> **Required action**: Show, from the entries below, every line in which "frame" appears.

> **Source material**:
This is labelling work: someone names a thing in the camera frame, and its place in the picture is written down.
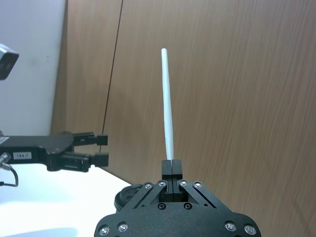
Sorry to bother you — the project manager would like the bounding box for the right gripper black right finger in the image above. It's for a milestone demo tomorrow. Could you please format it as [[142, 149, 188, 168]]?
[[172, 159, 263, 237]]

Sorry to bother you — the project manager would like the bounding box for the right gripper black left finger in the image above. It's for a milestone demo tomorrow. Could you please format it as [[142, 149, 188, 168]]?
[[95, 159, 173, 237]]

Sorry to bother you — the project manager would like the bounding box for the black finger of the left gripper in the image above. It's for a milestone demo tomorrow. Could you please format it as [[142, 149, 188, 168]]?
[[71, 131, 110, 147], [46, 151, 110, 173]]

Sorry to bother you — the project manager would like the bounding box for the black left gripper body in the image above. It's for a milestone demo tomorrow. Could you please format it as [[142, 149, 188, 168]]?
[[0, 131, 75, 165]]

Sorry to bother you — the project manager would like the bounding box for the thin white paper-wrapped straw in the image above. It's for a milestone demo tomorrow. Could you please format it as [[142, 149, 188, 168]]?
[[160, 48, 175, 161]]

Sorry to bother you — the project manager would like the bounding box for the black round lid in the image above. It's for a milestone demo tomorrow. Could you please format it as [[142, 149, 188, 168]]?
[[114, 184, 145, 214]]

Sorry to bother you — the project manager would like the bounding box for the thin dark gripper cable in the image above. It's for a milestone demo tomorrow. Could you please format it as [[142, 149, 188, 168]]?
[[0, 152, 19, 188]]

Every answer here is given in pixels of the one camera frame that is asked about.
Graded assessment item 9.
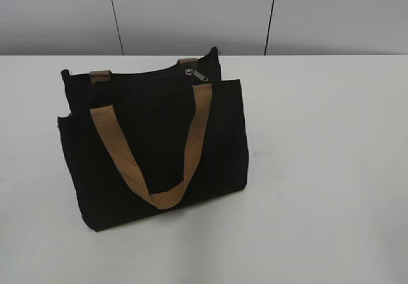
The black canvas tote bag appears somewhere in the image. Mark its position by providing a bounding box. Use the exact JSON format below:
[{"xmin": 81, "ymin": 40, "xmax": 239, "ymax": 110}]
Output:
[{"xmin": 57, "ymin": 47, "xmax": 249, "ymax": 232}]

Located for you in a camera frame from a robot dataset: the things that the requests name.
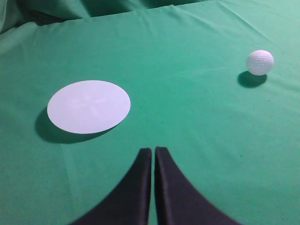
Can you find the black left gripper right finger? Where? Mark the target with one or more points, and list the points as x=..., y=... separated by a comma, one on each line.
x=177, y=201

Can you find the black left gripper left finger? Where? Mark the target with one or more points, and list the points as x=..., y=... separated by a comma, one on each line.
x=129, y=202

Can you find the white dimpled golf ball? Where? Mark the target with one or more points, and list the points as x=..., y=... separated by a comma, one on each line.
x=260, y=62

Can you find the white round flat plate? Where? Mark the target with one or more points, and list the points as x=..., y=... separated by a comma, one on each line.
x=88, y=107

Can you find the green table cloth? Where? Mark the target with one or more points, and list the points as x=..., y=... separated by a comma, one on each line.
x=235, y=135

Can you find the green backdrop cloth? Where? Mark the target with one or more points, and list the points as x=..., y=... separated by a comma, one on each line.
x=14, y=13

> **Result of the exercise**:
This is labelling work: someone names a thing in the camera frame, and its place in the picture is written down.
Every answer here is given in pixels of the one camera frame that is asked about.
Located for you in a camera frame from a robot dataset: the things that the requests name.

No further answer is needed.